Burning Man was conceived in 1986 when a San Francisco man named Larry Harvey invited a friend to burn a wooden effigy in honor of the Summer Solstice. It has grown into an annual week-long festival, a place of pilgrimage for some 25,000 people who form a temporary community in the Nevada desert the week before Labor Day. Burning Man culminates in the conflagration of a huge effigy, an event that has taken on sacred significance. A new documentary, "The Burning Sensation," focuses on the performance-art aspect of the festival, but many have found it to be spiritually transforming. Here, Marshall Elliott gives a first-hand account of this year's Burning Man.

It's Friday. A dust storm has just blown in, lifting a thick cloud of dust. Off in the distance, I hear the rolling thunder of drums, though I can't see anything.

c 1997 by George Post
Photo c 1997 by George Post

I wander over to see what is happening. I see friends dancing with bandanas over their mouths, and the excitement is like electricity charging the air. I pick up a drum, sit down, and join in. More people come, from all directions. Drumming faster now, shouting, people begin to leap into the air and spin until soon, there are a couple hundred of us. Everyone is covered head to toe in a thin layer of white dust as a large metal phoenix statue is lit on fire. Building and growing in intensity, we invite the magic in through the wind and the rain until-hours later-the clouds clear, the most beautiful sunset comes out, and a rainbow touches down upon the horizon. We all begin laughing and hugging one another in large circles. All of us feel it: you can see it in our eyes. We've just been there

: Another spiritual epiphany at Burning Man.

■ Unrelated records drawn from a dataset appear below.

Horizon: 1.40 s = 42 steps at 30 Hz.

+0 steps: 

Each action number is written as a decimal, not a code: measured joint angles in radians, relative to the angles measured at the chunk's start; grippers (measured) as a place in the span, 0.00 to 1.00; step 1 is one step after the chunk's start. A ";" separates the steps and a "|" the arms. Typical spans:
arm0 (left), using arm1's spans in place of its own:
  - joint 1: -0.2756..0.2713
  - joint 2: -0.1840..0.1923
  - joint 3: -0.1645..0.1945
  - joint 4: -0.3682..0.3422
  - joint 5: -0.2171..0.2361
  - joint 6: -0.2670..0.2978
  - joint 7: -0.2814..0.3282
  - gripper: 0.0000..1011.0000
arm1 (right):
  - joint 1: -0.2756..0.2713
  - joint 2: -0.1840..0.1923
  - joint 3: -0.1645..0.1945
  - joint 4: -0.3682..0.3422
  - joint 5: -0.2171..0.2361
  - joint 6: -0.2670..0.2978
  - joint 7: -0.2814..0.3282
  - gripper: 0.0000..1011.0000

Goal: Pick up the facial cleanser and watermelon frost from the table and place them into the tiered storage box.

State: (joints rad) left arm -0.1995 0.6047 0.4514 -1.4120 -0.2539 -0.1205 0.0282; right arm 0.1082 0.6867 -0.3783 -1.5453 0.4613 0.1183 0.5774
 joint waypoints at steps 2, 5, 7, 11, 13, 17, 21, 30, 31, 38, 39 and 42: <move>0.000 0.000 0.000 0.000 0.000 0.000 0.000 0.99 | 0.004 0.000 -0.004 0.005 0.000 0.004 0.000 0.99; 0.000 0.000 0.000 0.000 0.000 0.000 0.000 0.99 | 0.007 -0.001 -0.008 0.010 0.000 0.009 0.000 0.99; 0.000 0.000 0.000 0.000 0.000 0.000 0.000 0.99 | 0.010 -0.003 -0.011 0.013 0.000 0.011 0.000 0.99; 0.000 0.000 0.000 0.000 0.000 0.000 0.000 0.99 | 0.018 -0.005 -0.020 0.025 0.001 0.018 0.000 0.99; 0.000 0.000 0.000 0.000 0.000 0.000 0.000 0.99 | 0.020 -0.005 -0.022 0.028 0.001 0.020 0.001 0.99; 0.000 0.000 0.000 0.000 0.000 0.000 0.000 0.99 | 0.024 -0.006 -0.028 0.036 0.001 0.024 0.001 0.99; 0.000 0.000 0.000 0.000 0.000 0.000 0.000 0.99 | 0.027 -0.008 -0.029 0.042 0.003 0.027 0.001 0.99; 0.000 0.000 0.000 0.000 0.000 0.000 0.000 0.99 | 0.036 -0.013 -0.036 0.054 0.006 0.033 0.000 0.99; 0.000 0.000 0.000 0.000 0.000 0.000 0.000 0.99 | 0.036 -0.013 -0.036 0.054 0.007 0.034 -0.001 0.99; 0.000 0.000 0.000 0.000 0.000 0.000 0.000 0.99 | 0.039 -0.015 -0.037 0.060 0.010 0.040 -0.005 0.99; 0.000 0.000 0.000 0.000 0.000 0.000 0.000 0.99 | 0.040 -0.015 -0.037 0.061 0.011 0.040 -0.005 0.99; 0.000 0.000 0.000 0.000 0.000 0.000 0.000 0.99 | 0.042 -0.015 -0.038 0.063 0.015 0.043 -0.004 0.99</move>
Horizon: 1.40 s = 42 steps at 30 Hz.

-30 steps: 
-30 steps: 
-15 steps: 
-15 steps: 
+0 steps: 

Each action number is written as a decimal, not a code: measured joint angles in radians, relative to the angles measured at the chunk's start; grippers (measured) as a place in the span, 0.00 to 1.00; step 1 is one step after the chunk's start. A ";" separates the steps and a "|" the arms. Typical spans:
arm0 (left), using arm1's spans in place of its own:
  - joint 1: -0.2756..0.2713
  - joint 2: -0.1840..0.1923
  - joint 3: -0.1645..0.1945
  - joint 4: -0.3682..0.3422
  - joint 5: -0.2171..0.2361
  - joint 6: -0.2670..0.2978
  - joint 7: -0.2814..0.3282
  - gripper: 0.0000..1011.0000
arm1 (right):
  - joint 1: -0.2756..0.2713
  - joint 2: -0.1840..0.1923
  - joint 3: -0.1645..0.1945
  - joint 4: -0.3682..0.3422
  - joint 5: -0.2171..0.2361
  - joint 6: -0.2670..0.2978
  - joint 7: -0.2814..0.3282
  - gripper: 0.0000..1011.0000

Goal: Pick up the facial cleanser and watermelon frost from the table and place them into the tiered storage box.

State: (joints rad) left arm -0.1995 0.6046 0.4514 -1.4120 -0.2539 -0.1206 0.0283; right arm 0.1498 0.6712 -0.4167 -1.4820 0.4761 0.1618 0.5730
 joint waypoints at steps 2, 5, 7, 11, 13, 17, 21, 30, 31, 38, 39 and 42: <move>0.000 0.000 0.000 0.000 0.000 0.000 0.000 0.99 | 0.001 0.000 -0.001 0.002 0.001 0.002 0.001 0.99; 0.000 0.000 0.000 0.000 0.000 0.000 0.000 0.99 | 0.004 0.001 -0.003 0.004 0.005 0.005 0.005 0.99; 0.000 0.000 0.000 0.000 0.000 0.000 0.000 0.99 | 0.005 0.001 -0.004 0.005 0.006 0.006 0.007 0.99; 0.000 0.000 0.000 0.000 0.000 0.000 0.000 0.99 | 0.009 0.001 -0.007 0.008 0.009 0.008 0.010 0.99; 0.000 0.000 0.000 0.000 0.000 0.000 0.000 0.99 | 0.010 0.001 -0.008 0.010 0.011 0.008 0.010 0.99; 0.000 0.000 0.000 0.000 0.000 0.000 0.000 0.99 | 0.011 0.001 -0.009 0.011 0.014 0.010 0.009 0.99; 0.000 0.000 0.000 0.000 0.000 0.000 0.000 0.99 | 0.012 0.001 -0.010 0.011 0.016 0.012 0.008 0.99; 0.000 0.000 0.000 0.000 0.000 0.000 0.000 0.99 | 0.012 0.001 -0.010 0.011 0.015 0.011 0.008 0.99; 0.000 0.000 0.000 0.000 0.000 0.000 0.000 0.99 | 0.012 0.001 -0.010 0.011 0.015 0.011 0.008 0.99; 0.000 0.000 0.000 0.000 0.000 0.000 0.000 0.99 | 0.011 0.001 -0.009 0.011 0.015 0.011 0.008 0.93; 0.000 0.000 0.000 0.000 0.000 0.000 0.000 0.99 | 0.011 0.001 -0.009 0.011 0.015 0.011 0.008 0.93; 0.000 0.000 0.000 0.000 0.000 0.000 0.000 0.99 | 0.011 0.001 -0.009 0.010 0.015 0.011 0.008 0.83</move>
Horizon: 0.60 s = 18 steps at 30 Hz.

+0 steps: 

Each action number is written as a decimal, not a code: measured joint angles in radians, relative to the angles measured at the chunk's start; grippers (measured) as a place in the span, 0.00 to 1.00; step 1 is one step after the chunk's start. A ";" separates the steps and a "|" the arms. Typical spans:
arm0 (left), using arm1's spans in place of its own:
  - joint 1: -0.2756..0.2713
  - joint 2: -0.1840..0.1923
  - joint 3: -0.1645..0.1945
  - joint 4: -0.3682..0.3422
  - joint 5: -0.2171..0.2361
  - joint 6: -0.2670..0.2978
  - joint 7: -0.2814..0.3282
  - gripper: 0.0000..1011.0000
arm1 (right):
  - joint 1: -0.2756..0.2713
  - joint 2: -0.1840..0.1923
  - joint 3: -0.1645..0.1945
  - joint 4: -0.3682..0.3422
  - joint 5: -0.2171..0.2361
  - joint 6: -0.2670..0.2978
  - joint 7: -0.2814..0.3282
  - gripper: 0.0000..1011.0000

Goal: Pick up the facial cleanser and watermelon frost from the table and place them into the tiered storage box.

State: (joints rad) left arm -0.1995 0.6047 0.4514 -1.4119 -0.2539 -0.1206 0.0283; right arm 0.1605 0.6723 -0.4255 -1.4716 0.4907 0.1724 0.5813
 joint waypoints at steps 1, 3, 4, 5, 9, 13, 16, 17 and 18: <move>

Each year, in the week before Labor Day, more than 25,000 people gather on the flat playa surface of the Black Rock desert in northern Nevada to enact the ritual-a week-long event culminating in the burning of a 70-foot tall man effigy. This structure, which glows in blue neon at night, provides the city with a center, and its most powerful talisman, to which participants ascribe whatever meaning they choose to the experience. Any description of this week is impossible. It is a party, a temporary community, a carnival, an arts festival, and a tabula rasa for radical self-expression. It is a powerful place. While any attempt to define what happens here is inadequate, it certainly is a stage for spiritual transformation. The first time I came here last year, I thought I was inside of God's brain.

When it comes to the issue of spirituality at Burning Man, almost every viewpoint is represented, including some bizarre mysticism and plenty of self-made religions. Many people are happy to discuss their views when asked, but truly the only answers here lie within. While navigating through the city, full of shamans and teachers of all kinds, the soul finds its resonance in the creative explosion. Individual boundaries, taboos, and preconceptions are tested; ages are lived in days.

Black Rock City, as the festival's encampment is called, is actually a large village full of people who aren't specialists. Everyone here is good at so many things-constantly we are reminded of the full depth of our eclectic talents. We are all ministers to our spirits; ready to help each other out, whether you need to marry someone else, or more importantly-if you need to marry yourself. For many, Burning Man is their first vision of the fully unleashed creative power of the divine, and our god-like roles as creators.

Every thought is put into collective action here. When listening to the heart, needs seem magically to be met. Your back hurts? Go lie down at center camp. Before long, you'll end up in a conversation with an incredible person who will offer you a Thai massage. Need a gallon of red paint? Ask the playa. It will happen. Often you don't even need to ask. Sometimes, you don't even know you need it yet. This is the byproduct of a care-based gift economy. Vending is prohibited here. You can't buy food, and you can't buy water. You can't even buy a commemorative t-shirt (but, yes, someone will help you make

one). Somewhere in the process of all this generosity in the face of survival, the community comes alive. Everyone waves, smiles, greets, and hugs. It's infectious and it lifts the city ever so subtly each day to higher places.